● Dataset entries
>>>>>
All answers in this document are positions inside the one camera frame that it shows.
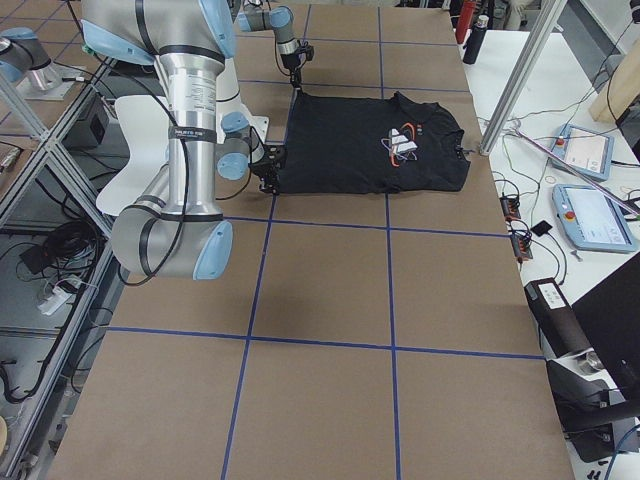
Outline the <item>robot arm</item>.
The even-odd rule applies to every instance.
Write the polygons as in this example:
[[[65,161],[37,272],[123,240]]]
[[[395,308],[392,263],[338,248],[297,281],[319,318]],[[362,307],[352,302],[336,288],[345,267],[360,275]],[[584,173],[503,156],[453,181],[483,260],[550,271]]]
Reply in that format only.
[[[233,228],[215,198],[215,178],[238,179],[263,158],[262,143],[240,112],[216,114],[217,79],[236,54],[234,29],[256,27],[246,3],[85,1],[82,26],[93,51],[153,66],[165,82],[167,160],[142,194],[117,216],[114,254],[146,278],[219,278]]]
[[[271,31],[274,35],[276,65],[296,91],[302,90],[302,69],[314,58],[314,47],[299,39],[293,28],[294,15],[287,6],[264,9],[261,1],[244,1],[236,16],[243,32]]]

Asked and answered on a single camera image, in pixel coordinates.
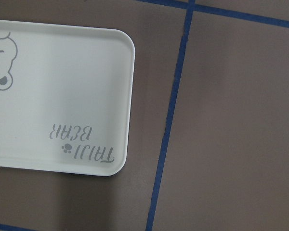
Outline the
<<<<<
● What is expected
Please give again, word for word, the lines from the one containing "Asked and answered" through the last line of the listing above, inclusive, and leave out pictures.

● Exercise solution
Asked and answered on a single camera image, in pixel coordinates.
Outline the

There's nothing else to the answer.